Hi, anyone had a Laryngectomy? I've had neck dissection and Radiotherapy which has left me with silent aspiration, I've had Pneumonia 14 times in 18 months and to stop the Aspiration Pneumonia it's been suggested by my Maxifacial Surgeon to eliminate the Aspiration. Big stuff I know but the Repeated Pneumonia infections will do me eventually so I don't see any choice.
It seems for me Cancer continues to kick the S**t out of me for over 3 years now . I'm quite terrified of a future with no voice, if I can even have the surgery. Thanks. Wayne.
Ps, I've searched on here for a Laryngectomy section but no results.
Sorry to read this Wayne, tough situation.
I had a laryngectomy in Sept 2020 after chemo/radio/surgery in 2013/14 and I'm left with no voice, but the majority of patients do still retain their voice via a speech valve....and once mastered it sounds great, even down to retaining any regional accent.
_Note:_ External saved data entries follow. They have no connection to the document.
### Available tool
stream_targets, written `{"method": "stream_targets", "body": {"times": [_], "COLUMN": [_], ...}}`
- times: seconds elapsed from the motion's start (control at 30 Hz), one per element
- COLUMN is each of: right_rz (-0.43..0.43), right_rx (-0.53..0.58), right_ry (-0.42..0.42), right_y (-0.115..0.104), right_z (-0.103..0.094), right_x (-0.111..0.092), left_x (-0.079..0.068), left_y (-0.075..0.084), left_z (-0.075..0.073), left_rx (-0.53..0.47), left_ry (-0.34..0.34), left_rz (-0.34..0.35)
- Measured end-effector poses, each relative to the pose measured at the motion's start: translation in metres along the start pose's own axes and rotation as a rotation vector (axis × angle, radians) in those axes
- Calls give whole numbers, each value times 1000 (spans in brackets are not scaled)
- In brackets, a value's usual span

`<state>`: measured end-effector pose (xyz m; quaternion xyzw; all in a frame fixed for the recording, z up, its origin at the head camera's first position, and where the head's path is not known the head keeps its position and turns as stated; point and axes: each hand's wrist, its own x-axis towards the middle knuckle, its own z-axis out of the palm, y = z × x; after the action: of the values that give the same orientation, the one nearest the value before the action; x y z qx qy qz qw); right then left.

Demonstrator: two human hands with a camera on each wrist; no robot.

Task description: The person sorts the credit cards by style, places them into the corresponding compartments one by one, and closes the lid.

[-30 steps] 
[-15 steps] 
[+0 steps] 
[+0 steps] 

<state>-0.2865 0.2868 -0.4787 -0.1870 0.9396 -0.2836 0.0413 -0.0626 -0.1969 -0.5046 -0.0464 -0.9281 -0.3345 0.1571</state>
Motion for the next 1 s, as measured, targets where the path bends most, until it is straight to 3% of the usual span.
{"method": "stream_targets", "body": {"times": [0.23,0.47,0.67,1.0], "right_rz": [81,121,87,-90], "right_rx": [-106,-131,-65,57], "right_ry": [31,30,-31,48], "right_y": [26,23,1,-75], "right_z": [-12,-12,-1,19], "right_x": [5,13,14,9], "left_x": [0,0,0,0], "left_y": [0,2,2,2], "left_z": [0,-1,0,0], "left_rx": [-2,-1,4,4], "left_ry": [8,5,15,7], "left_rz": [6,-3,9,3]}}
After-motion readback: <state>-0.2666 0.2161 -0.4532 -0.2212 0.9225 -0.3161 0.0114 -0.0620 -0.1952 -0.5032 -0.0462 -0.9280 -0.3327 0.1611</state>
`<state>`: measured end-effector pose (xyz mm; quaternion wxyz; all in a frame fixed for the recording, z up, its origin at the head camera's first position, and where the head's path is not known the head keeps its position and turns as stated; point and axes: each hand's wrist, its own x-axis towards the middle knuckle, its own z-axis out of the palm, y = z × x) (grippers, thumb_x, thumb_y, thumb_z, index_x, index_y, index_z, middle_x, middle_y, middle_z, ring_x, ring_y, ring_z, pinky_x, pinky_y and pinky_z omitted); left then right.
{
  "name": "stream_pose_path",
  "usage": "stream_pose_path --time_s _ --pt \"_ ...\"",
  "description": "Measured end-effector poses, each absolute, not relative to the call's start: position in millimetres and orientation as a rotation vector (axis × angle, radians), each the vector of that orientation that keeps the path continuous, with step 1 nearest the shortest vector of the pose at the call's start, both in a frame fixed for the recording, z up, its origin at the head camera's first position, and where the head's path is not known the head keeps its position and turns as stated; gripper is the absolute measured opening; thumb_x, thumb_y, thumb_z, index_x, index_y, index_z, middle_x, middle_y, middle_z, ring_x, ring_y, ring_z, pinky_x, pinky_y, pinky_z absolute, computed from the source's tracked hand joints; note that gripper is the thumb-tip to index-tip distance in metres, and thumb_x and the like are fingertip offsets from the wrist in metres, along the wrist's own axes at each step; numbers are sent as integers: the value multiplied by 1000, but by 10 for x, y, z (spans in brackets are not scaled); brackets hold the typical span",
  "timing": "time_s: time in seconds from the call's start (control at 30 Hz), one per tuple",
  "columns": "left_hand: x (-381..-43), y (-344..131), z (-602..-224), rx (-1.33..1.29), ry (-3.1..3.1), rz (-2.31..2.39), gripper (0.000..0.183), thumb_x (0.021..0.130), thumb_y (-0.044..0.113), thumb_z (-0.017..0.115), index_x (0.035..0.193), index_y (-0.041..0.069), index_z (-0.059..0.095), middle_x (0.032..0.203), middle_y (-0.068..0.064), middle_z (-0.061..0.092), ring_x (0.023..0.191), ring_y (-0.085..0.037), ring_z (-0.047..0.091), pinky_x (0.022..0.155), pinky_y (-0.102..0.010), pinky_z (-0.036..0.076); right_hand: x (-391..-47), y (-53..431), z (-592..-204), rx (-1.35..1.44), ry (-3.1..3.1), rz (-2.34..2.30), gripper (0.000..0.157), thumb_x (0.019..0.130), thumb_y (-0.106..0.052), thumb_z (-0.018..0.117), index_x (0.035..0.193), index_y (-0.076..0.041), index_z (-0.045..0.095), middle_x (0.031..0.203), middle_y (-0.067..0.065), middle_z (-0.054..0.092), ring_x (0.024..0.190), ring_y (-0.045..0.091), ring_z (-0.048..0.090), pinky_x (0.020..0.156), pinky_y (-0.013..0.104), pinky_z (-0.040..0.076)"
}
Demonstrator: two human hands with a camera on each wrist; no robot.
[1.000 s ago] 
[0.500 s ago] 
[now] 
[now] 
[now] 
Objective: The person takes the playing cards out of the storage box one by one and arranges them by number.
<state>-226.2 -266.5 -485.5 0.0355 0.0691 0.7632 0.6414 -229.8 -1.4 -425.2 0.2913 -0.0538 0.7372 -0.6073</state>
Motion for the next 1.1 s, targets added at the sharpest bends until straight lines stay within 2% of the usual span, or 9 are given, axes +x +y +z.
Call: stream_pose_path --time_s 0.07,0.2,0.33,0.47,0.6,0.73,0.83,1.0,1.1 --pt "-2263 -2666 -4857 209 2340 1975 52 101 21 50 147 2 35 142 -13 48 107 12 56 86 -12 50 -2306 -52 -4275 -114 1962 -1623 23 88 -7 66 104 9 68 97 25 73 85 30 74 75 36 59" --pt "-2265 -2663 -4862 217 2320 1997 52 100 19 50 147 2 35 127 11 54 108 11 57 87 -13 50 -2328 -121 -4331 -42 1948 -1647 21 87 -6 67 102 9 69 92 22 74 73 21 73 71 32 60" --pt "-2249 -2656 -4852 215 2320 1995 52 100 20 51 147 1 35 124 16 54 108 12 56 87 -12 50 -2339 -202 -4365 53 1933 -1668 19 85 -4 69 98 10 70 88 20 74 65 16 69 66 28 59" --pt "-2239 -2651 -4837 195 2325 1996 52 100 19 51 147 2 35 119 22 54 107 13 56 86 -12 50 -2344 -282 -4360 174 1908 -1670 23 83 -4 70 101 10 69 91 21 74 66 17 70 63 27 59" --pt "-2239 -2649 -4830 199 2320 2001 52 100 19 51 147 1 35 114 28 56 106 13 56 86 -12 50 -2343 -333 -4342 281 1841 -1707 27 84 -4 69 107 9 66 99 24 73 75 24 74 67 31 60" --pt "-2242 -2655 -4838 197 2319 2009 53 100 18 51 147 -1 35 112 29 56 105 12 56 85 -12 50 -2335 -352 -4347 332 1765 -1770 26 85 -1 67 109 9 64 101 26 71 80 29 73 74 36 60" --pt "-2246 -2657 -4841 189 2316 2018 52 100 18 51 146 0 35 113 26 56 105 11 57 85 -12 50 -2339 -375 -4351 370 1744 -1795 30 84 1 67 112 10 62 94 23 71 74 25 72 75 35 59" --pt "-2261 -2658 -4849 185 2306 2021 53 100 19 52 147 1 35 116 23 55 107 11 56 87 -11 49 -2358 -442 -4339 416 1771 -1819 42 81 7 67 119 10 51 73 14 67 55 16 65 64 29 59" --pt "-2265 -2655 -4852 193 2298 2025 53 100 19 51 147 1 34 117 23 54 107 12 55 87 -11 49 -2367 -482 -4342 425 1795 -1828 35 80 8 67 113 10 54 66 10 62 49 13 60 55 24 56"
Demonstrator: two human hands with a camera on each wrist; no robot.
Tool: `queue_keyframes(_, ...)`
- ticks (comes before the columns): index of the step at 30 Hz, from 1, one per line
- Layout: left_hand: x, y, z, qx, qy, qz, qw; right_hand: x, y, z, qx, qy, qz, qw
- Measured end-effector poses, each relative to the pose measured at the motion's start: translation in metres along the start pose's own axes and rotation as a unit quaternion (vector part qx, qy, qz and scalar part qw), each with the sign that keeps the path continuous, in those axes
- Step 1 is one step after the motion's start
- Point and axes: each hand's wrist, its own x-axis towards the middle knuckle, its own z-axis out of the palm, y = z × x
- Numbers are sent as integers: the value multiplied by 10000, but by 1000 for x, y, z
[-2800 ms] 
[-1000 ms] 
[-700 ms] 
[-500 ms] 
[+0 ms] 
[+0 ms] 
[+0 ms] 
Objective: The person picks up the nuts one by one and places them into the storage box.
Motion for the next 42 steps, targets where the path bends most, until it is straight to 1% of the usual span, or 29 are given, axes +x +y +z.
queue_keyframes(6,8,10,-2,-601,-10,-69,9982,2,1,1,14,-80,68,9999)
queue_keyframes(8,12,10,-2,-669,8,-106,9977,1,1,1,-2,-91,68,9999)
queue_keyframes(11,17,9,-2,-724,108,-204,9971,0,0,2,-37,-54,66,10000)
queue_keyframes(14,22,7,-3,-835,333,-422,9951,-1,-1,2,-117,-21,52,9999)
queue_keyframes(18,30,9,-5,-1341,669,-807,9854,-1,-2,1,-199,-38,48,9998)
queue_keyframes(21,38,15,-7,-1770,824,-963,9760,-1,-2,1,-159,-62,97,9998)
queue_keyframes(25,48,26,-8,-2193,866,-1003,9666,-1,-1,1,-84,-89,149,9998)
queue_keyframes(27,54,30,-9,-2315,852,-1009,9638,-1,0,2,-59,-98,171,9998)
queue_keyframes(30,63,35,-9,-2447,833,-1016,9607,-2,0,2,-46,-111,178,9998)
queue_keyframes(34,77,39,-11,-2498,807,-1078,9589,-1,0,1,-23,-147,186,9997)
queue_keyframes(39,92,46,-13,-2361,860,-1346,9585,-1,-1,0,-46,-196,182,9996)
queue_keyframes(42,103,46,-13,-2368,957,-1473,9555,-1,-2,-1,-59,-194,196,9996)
It's a very serious op obviously, and some annoying maintenance down the line but it becomes second nature very soon. Neck breathing actually feels no different than normal breathing so little/no adjustment needed.
I'm living a decent life after being given six months had I not gone for it, wouldn't presume to tell you what to do but laryngectomy isn't a bad thing!
Metastatic SCC diagnosed 8th October 2013. Modified radical neck dissection November, thirty-five radiotherapy fractions with 2xCisplatin chemo Jan/Feb 2014. Recurrence on larynx diagnosed July 2020 so salvage laryngectomy in September 2020.
Thanks Mike, I've done some research, do you have no voice yet at all? Or are you using the electronic voice system? I see loads of larys living good lives on the FB pages I've joined. A tough year is what I'm getting from them. But an essential life saving op.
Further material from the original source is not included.